→ YOUR INSTRUCTIONS
Using the records below, transcribe word for word the stretch from the line that contains "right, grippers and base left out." through the line that contains "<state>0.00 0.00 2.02", both end lines included, and nothing else.
-=-=-=-=-
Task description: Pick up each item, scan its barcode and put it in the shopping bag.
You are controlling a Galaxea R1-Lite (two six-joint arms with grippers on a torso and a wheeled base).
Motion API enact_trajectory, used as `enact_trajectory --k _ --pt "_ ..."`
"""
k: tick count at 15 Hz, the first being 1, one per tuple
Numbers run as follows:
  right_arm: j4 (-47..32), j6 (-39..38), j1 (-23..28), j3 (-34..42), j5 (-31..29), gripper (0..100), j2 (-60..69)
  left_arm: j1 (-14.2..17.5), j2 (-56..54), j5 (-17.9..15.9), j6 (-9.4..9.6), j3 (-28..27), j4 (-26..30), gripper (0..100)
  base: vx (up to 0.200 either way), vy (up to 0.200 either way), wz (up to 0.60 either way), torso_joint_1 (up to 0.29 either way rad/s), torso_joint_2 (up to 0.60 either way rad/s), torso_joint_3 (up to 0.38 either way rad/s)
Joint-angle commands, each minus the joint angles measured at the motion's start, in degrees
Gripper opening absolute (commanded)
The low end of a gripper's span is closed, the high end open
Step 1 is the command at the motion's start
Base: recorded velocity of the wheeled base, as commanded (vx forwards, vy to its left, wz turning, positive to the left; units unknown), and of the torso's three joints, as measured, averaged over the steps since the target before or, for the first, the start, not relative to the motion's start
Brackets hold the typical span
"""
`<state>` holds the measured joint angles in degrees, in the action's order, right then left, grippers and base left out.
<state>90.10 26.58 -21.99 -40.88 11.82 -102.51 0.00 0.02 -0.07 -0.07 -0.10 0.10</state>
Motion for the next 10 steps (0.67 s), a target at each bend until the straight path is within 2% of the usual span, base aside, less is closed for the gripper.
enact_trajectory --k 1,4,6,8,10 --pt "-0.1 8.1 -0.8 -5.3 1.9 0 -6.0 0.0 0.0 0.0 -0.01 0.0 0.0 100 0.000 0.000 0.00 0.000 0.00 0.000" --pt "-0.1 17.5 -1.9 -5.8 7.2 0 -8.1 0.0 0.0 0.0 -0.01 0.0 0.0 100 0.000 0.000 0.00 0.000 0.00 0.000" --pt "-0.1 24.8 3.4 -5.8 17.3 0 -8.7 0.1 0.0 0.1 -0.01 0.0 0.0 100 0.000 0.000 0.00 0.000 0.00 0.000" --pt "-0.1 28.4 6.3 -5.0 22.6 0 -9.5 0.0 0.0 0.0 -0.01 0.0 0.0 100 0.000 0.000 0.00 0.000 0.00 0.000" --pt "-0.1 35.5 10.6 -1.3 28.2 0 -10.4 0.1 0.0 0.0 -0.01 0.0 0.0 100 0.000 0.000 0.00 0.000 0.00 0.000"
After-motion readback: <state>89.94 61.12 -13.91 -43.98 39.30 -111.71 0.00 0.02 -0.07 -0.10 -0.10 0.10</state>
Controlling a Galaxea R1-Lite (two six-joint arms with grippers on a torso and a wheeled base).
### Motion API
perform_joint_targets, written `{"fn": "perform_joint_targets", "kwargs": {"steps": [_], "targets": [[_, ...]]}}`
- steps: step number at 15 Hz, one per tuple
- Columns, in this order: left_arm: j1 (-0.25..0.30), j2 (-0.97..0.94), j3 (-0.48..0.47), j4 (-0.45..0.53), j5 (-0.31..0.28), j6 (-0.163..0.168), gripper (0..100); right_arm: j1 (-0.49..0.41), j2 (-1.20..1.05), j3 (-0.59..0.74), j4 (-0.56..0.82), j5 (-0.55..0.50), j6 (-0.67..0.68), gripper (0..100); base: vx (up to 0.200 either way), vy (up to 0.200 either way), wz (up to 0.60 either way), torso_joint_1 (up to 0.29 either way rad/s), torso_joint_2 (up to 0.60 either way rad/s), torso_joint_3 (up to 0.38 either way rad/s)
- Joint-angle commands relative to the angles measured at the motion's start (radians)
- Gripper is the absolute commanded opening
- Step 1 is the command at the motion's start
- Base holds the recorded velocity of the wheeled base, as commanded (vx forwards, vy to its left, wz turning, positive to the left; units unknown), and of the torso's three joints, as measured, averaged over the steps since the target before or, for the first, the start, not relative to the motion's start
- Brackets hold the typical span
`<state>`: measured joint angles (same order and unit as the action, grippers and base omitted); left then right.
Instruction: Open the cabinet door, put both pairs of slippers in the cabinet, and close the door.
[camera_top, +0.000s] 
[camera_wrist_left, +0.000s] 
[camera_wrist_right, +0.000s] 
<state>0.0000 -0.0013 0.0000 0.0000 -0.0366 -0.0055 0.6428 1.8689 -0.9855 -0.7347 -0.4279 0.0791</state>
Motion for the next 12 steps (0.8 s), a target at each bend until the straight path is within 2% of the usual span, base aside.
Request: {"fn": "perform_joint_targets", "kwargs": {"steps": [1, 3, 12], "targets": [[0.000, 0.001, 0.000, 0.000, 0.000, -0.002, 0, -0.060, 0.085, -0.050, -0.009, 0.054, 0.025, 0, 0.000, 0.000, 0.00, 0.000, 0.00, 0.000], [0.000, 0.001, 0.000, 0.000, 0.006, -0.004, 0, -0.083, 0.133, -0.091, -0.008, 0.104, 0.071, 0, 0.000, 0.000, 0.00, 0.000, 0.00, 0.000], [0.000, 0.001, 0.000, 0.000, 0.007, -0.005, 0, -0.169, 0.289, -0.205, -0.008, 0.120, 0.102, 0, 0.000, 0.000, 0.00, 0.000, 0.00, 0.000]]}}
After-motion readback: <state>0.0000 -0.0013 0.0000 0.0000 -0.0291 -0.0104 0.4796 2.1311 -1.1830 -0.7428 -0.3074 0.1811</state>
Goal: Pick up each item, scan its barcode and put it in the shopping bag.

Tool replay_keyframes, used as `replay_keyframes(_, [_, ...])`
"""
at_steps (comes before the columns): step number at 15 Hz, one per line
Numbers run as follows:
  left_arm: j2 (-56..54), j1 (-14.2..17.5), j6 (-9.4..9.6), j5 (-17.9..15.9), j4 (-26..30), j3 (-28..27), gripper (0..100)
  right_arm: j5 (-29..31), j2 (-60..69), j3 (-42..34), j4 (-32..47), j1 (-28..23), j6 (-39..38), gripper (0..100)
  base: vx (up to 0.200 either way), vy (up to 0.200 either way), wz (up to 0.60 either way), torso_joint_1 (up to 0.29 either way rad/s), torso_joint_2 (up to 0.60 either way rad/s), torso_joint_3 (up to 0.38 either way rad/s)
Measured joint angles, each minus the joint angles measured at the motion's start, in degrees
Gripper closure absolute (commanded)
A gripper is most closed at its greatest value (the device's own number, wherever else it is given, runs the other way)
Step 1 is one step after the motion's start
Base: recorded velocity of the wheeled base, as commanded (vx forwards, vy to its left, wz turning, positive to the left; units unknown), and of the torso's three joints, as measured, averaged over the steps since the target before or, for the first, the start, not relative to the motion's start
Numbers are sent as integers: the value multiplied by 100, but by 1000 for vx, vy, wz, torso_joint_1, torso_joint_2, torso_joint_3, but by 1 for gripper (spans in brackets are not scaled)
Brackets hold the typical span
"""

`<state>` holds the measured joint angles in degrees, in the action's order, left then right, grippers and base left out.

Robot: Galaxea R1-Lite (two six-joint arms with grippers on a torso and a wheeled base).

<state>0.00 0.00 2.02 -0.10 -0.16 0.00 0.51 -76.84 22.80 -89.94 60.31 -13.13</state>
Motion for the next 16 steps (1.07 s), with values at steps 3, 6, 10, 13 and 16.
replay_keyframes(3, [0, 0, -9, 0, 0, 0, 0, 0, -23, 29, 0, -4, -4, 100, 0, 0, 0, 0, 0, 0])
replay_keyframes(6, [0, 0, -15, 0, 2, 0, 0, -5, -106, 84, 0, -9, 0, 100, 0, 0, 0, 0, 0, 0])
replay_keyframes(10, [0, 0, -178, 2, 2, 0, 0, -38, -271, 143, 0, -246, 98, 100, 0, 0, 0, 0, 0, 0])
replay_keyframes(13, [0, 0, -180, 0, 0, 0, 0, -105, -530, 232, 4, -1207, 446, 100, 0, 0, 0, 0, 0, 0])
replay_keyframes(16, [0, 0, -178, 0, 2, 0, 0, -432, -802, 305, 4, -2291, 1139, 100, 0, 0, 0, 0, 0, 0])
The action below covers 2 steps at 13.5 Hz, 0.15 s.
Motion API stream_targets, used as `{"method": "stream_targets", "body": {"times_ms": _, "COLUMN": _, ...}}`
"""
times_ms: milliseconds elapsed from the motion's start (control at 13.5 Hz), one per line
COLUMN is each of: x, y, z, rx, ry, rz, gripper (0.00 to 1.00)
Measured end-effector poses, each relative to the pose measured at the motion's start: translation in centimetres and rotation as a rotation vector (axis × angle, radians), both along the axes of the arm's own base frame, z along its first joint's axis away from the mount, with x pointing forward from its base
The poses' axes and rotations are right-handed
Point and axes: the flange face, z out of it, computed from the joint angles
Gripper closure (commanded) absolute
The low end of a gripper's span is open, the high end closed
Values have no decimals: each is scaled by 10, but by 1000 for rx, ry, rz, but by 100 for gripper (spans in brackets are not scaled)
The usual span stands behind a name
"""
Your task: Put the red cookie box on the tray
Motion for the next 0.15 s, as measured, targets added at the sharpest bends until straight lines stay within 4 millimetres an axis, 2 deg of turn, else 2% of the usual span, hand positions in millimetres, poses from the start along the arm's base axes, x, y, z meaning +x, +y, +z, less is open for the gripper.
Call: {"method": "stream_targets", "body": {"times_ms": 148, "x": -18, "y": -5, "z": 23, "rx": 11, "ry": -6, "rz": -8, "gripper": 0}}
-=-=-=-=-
→ REPLY
`<state>` holds the measured joint angles in degrees, in the action's order, left then right, grippers and base left out.

Robot: Galaxea R1-Lite (two six-joint arms with grippers on a torso and a wheeled base).

<state>0.00 0.00 2.02 -0.10 -0.16 0.00 0.51 -76.84 22.80 -89.94 60.31 -13.13</state>

Nothing more will be written for this answer.